No I am not going to shout soylent green is people as someone else is using that as there avatar but have you ever seen the diseases canabalism inferrs on a population, pretty nasty and totally incurrable, personally I find most people not to my taste anyway.

Puns aside the human body is biodegradable of course and we have over the century's developed several techniques for there disposal including buriel and cremation, but also leaving the dead out for the wild animals as many ancient tribes favoured, a bit like the klingons when I am dead this shell is no longer relevant and we all have terminal dandruff so the body has to drop off one day.

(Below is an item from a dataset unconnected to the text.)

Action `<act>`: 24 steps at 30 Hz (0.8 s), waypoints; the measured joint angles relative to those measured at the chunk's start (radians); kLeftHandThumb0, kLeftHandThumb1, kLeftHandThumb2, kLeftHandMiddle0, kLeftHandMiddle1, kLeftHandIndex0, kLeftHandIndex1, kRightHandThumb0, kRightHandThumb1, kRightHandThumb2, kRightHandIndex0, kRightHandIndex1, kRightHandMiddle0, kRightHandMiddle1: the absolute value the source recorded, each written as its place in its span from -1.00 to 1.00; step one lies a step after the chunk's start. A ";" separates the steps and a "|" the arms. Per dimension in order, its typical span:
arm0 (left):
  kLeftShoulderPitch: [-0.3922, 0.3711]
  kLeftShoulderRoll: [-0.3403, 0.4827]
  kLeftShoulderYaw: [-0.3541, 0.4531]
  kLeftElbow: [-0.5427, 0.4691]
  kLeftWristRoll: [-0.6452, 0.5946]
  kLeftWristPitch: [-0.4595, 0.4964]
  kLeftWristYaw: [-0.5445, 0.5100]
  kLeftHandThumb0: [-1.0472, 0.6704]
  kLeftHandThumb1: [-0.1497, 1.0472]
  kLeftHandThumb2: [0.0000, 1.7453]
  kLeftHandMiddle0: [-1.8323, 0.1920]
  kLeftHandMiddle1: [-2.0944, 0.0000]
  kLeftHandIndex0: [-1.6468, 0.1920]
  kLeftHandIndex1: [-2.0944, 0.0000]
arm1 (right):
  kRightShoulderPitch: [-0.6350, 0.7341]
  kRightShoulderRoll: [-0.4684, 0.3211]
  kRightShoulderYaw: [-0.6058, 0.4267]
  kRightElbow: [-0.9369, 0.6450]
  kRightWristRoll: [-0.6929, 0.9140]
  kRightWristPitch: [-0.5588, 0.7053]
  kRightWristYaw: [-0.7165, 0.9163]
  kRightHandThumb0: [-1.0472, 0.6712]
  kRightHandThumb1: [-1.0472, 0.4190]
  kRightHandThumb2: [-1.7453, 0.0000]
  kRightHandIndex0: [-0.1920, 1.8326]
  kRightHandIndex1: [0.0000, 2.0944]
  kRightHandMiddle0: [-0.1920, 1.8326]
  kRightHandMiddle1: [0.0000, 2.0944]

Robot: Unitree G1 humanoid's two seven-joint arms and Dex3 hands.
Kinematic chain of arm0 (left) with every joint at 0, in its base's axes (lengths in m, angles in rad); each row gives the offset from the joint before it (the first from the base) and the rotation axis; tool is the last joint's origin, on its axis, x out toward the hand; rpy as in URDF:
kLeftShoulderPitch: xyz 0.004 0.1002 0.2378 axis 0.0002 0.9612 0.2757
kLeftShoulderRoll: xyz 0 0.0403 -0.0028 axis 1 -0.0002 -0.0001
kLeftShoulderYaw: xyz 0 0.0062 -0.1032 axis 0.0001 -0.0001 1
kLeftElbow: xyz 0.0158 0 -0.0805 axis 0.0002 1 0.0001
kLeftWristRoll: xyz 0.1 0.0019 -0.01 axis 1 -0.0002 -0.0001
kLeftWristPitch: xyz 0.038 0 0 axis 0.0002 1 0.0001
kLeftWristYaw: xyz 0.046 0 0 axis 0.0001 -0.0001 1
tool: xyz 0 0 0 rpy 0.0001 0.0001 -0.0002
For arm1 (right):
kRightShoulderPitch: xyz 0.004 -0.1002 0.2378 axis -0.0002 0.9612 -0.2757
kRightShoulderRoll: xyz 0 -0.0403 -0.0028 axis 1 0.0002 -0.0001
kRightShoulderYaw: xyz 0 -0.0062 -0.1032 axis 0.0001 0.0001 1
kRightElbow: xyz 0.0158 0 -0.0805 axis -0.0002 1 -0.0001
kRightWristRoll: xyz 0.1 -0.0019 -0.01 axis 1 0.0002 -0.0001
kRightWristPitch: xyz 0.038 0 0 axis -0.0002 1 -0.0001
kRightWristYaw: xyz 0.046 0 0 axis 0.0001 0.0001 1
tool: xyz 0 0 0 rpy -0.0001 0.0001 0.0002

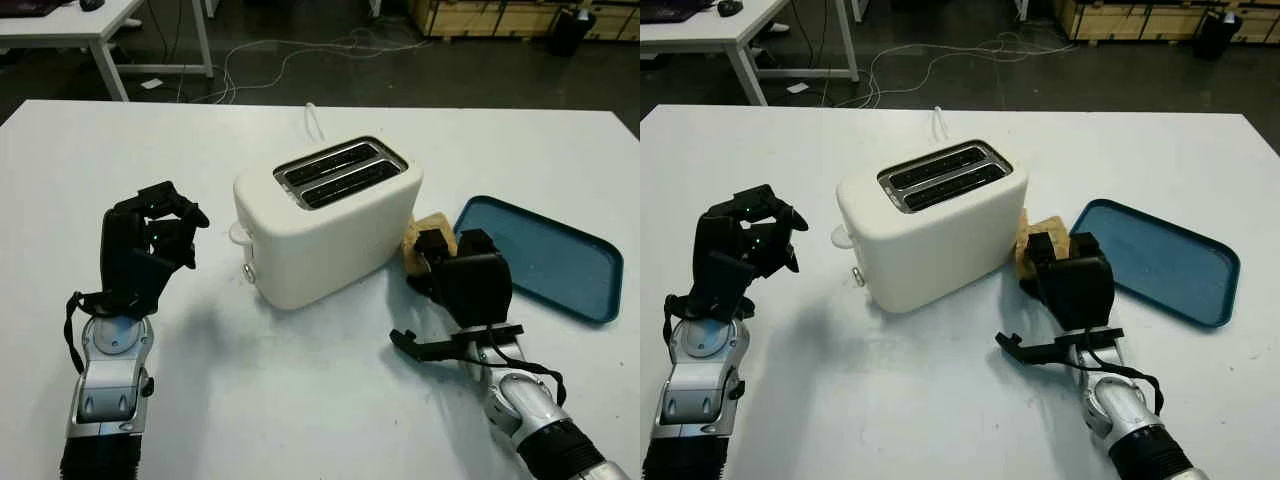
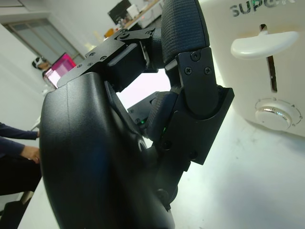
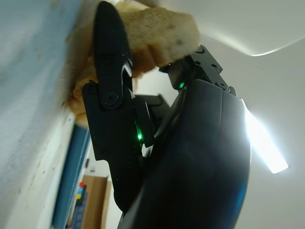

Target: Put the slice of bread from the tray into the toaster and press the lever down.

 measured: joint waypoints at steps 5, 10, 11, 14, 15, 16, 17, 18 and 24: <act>0.000 -0.007 0.000 0.000 0.000 0.000 0.000 -0.77 0.56 -0.32 -0.60 -0.31 -0.56 -0.34 | 0.000 -0.013 0.002 0.000 0.008 -0.020 0.005 -0.32 -0.83 0.43 0.49 0.67 -0.29 0.67; 0.000 -0.007 0.000 0.000 0.001 0.000 0.000 -0.77 0.57 -0.33 -0.60 -0.31 -0.56 -0.34 | 0.000 -0.026 0.002 -0.001 0.016 -0.055 0.009 -0.29 -0.83 0.42 0.41 0.67 -0.39 0.67; 0.000 -0.007 0.000 0.000 0.001 0.000 0.000 -0.76 0.57 -0.33 -0.60 -0.31 -0.55 -0.34 | 0.000 -0.027 0.002 -0.001 0.017 -0.063 0.007 -0.28 -0.83 0.43 0.39 0.67 -0.41 0.67; 0.000 -0.007 0.000 0.000 0.000 -0.002 -0.003 -0.76 0.56 -0.33 -0.59 -0.31 -0.55 -0.34 | -0.001 -0.033 0.000 0.002 0.039 -0.100 -0.017 -0.27 -0.83 0.42 0.33 0.67 -0.43 0.67; 0.000 -0.007 0.000 0.000 0.000 -0.003 -0.004 -0.76 0.56 -0.33 -0.59 -0.32 -0.55 -0.34 | -0.003 -0.036 0.000 0.005 0.042 -0.109 -0.028 -0.27 -0.83 0.41 0.31 0.67 -0.44 0.67; 0.000 -0.007 0.000 0.000 0.000 -0.003 -0.004 -0.75 0.56 -0.33 -0.59 -0.32 -0.55 -0.35 | -0.005 -0.040 -0.002 0.012 0.046 -0.120 -0.044 -0.25 -0.83 0.41 0.27 0.67 -0.45 0.67; 0.000 -0.007 0.000 0.000 0.000 -0.003 -0.005 -0.75 0.56 -0.33 -0.59 -0.32 -0.55 -0.35 | -0.009 -0.045 -0.006 0.019 0.050 -0.134 -0.062 -0.25 -0.83 0.41 0.25 0.67 -0.45 0.67; 0.000 -0.007 0.000 0.000 0.001 -0.003 -0.005 -0.76 0.56 -0.33 -0.59 -0.32 -0.55 -0.35 | -0.012 -0.050 -0.013 0.023 0.058 -0.151 -0.075 -0.24 -0.83 0.37 0.24 0.67 -0.46 0.67; 0.000 -0.006 0.000 0.000 0.001 -0.002 -0.006 -0.77 0.56 -0.32 -0.60 -0.31 -0.56 -0.35 | -0.091 -0.122 -0.165 0.030 0.289 -0.349 -0.052 -0.32 -0.83 0.28 0.15 0.67 -0.49 0.67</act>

The polynesial cannibals called Humans long pigs as the flesh tasted to them very similar but we europeans used to salt our meat for voyages and salt beef was the staple aboard ship, they litterally found us too salty, in australia there was one tribe of aboriginal cannibals whom ate according to an old australian gentleman I know many hundreds if not thousands of them when they were used to build the railways in australia, apparently because they had long hair in ponytails the aboriginals would break there leg's and tie there arms leaving them tied by there plat to to keep fresh for later as live meat does not go off (he may have been pulling one over my eye's but what if it is true) and after the railways were built they were shipped back out which is why there where not large chinese settlements (at least in the official history but some claim there were chinese miners there before either the dutch or english settlers).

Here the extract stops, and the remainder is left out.